(Records from a data source)

--

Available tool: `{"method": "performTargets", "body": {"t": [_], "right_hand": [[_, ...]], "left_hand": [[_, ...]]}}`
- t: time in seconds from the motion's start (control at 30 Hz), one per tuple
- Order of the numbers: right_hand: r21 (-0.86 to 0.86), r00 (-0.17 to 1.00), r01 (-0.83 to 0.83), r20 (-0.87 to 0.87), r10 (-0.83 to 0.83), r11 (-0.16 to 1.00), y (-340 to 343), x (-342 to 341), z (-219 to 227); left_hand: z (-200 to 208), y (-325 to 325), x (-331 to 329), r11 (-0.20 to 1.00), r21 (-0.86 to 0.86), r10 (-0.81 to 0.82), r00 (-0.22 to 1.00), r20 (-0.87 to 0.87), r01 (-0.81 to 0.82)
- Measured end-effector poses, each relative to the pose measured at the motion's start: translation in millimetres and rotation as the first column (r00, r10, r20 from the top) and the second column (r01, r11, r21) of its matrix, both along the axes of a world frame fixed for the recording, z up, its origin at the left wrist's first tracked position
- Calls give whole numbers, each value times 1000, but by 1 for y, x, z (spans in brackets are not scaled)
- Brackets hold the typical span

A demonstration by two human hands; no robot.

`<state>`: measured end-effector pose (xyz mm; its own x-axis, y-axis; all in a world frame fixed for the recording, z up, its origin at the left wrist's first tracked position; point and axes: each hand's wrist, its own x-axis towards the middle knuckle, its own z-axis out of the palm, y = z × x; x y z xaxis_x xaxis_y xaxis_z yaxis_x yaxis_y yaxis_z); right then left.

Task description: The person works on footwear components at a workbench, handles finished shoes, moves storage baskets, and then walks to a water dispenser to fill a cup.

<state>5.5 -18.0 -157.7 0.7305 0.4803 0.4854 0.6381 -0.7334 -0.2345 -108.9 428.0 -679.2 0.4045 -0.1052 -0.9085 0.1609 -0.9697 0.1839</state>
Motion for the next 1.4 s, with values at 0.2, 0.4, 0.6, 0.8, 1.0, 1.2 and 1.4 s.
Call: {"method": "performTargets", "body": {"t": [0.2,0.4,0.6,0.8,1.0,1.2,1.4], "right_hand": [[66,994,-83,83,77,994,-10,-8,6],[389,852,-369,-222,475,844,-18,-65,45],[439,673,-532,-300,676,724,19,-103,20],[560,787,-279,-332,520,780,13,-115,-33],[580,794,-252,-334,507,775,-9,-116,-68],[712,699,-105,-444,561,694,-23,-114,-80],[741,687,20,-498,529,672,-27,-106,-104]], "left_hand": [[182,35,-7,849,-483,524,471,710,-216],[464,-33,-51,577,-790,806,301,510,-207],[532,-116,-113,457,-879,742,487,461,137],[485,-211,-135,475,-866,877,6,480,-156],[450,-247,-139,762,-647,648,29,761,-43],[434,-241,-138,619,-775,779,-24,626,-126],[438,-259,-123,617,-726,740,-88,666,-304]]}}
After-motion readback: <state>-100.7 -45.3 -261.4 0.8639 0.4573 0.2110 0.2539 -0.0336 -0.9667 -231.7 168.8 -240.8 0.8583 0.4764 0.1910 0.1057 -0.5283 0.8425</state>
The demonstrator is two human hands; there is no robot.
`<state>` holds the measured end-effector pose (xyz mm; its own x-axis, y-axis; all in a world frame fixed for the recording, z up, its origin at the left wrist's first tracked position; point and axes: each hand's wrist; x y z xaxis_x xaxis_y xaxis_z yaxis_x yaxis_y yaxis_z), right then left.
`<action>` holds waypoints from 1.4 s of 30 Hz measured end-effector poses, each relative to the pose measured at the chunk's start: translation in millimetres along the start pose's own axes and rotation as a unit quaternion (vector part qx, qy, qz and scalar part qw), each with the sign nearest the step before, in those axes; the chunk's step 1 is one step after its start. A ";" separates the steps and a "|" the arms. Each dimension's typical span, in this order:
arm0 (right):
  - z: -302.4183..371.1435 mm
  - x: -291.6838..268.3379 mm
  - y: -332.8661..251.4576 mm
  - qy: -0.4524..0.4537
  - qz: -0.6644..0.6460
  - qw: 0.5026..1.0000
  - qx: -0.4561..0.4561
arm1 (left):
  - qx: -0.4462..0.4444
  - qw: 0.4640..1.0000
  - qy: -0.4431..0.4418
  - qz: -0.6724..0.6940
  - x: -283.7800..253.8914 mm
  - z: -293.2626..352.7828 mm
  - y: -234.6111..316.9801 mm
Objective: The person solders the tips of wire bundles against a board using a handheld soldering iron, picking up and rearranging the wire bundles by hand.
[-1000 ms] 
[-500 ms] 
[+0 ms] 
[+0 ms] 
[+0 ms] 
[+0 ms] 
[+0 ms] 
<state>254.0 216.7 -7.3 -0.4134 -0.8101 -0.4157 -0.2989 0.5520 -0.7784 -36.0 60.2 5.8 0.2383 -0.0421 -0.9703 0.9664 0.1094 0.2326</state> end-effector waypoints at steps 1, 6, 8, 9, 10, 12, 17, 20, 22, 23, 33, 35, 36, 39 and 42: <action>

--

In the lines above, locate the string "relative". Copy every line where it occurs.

- Measured end-effector poses, each relative to the pose measured at the motion's start: translation in millimetres and rotation as the first column (r00, r10, r20 from the top) and the second column (r01, r11, r21) of its matrix, both along the axes of a world frame fixed for the recording, z up, its origin at the left wrist's first tracked position
`<action>` holds waypoints from 1.4 s of 30 Hz measured end-effector poses, each relative to the pose measured at the chunk's start: translation in millimetres along the start pose's own axes and rotation as a unit quaternion (vector part qx, qy, qz and scalar part qw), each with the sign nearest the step before, in those axes; the chunk's step 1 is one step after its start. A ";" separates the steps and a "|" the arms. Each dimension's typical span, in this order:

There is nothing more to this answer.